What you need to do:
Repeat exactly the lines of the entries below from the one with "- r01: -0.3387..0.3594" through the one with "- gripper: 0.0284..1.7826", both ends included, and nothing else.

Data for this exercise:

_____

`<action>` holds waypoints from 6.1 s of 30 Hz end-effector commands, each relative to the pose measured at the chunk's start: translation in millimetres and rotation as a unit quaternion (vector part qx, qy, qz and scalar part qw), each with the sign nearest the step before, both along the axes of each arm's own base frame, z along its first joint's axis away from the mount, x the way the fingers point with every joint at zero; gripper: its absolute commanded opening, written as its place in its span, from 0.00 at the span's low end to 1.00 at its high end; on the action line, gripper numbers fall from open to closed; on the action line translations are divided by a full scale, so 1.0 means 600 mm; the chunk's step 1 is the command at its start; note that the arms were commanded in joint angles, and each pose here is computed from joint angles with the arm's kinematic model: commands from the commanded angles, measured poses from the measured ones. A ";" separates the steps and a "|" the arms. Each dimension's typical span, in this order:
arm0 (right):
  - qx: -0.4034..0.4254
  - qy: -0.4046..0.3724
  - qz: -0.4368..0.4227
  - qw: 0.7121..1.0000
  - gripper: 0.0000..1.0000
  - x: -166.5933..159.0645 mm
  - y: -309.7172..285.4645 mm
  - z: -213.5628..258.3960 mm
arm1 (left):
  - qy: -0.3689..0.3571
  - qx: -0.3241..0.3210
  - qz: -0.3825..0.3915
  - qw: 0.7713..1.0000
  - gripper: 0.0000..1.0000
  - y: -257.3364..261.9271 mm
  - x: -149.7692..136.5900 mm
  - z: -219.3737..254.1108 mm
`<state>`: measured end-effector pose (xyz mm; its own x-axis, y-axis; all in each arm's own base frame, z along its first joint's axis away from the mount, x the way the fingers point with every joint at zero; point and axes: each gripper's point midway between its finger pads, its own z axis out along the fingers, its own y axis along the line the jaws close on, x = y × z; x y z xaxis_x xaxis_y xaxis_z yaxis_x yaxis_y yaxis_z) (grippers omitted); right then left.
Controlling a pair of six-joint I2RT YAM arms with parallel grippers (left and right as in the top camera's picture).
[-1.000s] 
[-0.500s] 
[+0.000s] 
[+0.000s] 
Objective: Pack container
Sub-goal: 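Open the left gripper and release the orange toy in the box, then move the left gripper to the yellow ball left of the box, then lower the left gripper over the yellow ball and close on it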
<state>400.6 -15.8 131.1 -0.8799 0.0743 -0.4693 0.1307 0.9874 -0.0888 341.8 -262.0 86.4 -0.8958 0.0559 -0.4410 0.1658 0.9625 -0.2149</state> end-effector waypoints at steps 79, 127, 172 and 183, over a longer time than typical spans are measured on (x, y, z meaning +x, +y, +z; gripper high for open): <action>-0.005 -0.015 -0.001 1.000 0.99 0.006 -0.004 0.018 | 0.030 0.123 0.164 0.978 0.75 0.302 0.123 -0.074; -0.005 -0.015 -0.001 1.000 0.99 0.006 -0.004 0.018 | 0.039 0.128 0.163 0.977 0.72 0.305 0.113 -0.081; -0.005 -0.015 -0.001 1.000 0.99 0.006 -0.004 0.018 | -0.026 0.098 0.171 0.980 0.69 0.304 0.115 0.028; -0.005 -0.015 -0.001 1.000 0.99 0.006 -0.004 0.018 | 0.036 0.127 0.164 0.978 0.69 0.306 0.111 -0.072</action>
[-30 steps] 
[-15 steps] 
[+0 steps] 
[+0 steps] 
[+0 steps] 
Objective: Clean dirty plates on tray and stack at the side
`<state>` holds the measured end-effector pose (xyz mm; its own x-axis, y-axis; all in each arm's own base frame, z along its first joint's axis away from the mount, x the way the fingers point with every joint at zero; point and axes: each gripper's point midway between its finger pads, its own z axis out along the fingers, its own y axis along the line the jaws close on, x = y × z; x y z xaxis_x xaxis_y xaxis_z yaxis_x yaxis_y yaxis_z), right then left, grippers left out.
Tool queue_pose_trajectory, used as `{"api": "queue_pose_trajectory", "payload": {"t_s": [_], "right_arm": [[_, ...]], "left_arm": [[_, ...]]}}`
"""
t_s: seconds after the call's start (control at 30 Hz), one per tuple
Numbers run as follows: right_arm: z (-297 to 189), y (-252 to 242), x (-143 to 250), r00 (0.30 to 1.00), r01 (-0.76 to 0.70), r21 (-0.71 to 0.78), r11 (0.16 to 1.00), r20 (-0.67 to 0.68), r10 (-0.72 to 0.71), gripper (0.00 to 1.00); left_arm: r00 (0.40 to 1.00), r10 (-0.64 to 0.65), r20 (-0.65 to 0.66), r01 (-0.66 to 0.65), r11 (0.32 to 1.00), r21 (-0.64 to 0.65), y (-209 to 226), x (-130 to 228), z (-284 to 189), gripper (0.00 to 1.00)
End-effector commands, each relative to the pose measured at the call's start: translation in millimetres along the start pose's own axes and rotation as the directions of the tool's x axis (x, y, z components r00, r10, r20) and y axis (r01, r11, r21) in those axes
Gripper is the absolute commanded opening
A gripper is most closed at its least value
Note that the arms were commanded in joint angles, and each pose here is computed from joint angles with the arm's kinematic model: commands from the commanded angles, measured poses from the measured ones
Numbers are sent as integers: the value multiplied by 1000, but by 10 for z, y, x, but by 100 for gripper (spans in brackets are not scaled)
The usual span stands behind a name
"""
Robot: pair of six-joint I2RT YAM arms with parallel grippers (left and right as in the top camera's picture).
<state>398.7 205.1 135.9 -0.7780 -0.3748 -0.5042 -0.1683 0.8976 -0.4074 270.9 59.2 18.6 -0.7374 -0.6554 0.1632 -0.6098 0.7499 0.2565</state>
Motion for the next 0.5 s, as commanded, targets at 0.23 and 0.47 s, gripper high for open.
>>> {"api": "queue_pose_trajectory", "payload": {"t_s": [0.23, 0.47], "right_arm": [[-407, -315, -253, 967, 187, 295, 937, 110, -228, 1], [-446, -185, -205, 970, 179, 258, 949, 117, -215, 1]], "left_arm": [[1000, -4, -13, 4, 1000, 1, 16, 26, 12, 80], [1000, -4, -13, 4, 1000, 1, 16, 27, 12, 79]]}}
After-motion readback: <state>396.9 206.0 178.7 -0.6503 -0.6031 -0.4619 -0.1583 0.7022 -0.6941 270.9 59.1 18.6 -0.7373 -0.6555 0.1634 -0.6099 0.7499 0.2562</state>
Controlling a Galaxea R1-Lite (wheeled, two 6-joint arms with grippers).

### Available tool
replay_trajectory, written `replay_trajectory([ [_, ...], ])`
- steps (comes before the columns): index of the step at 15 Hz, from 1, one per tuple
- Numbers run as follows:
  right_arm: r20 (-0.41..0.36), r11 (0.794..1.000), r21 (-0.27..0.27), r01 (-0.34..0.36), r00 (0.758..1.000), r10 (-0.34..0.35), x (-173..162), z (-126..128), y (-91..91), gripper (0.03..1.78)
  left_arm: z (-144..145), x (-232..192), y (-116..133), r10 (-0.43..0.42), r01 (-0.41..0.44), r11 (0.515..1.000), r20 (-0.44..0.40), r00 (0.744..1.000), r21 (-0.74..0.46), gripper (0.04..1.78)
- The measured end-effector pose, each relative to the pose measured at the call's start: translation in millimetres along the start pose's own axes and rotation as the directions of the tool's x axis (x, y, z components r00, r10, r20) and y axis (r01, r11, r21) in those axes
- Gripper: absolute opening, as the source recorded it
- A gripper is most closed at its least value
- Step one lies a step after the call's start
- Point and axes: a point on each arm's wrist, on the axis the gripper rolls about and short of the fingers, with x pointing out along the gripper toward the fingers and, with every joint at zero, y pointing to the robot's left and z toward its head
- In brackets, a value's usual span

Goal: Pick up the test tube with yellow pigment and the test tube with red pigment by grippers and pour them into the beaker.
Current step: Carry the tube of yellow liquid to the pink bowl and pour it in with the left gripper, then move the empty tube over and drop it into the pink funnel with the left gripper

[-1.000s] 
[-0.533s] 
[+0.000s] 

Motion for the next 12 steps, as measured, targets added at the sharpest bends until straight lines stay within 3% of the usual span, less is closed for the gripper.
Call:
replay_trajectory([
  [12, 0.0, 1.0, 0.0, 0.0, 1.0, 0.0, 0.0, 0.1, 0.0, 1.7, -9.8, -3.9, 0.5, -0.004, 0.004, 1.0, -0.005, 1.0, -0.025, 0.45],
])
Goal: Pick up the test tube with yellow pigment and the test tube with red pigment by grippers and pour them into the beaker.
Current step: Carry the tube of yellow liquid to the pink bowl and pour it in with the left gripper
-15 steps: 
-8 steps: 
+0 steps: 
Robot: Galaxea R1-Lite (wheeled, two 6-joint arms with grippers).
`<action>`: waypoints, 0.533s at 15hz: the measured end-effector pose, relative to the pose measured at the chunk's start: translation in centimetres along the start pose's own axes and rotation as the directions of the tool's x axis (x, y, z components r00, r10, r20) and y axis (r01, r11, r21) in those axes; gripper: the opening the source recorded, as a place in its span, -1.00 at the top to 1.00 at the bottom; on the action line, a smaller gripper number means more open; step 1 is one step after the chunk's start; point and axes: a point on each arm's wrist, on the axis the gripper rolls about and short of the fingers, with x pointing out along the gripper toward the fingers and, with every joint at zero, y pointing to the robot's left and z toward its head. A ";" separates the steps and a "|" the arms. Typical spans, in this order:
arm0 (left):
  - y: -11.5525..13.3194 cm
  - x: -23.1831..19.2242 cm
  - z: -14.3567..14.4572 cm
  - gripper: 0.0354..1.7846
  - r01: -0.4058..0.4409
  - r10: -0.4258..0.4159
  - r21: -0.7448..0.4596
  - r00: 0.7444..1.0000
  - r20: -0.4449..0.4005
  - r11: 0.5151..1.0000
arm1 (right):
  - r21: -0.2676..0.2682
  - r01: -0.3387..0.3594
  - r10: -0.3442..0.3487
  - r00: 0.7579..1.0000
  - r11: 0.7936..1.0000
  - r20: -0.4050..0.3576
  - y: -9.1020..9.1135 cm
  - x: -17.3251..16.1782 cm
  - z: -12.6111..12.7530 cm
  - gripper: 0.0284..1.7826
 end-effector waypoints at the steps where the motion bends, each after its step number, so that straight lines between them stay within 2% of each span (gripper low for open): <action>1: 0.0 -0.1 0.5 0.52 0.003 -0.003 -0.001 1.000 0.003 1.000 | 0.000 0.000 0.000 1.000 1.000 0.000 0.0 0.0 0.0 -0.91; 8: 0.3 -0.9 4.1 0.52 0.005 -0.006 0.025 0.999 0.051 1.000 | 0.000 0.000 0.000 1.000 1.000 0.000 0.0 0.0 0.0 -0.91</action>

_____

Reply:
  - r01: -0.3387..0.3594
  - r10: -0.3442..0.3487
  - r00: 0.7579..1.0000
  - r11: 0.7936..1.0000
  - r20: -0.4050..0.3576
  - y: -9.1020..9.1135 cm
  - x: -17.3251..16.1782 cm
  - z: -12.6111..12.7530 cm
  - gripper: 0.0284..1.7826

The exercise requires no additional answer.